Local Data Platform

local-data-platform is a Python library to build, test, and run a complete data platform on your local machine. The core idea is to provide a "toy box for data"—a local environment where you can manage the entire data lifecycle, from ingestion to reporting, before needing to scale up to a cloud environment.

This approach allows developers and businesses to save on cloud infrastructure costs during the initial development and testing phases, with a clear path for future scaling.

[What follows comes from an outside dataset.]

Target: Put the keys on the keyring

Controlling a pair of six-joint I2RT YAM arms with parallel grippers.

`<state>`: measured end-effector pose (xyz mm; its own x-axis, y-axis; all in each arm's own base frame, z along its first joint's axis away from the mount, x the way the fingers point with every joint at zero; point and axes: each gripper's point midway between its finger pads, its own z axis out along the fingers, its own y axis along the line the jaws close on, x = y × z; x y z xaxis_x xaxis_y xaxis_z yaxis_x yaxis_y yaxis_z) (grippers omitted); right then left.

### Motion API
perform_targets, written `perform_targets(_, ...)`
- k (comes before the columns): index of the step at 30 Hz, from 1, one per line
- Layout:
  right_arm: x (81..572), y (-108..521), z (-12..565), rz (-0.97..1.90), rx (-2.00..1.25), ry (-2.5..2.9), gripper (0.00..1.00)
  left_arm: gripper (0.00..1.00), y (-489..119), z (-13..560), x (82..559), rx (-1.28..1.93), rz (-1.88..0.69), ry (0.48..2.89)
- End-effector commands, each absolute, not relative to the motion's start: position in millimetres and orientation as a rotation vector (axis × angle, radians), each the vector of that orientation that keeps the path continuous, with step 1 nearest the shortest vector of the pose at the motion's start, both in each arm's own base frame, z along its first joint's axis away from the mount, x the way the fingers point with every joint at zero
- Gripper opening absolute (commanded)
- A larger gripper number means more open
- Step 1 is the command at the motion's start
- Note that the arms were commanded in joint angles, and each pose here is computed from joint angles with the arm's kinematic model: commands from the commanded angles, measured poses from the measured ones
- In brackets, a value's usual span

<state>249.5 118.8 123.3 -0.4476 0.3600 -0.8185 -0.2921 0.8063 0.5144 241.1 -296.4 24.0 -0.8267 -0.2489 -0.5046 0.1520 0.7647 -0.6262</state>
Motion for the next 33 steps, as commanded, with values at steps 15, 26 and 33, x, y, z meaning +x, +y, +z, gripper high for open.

Vision: Local Data Platform is used as a python library to learn and operate data lake house locally.
Mission: Develop a python package which provides solutions for all stages of data organisation, ranging from ingestion to reporting. The goal is that one can build data pipelines locally, test them, and easily scale up to the cloud.

Problem Statement

Question	Answer
What?	a local data platform that can scale up to cloud
Why?	save costs on cloud infra and development time
When?	start of product development life cycle
Where?	local first
Who?	Business who wants a product data platform that will run locally and scale up when the time comes.

Technical Specifications

This will help you understand how to read the repository.
Note: The users install the package and the developer import the library.

Directory Structure

The project follows a standard src layout for Python packages. Key directories include:

src/local_data_platform/: The main source code for the library.
docs/: MkDocs documentation sources.
tests/: The Pytest test suite.

How to test Pre-release as a User

Clone the repository:

git clone https://github.com/tusharchou/local-data-platform.git
cd local-data-platform

Install dependencies: This project uses Poetry for dependency management. Use the Makefile for convenience.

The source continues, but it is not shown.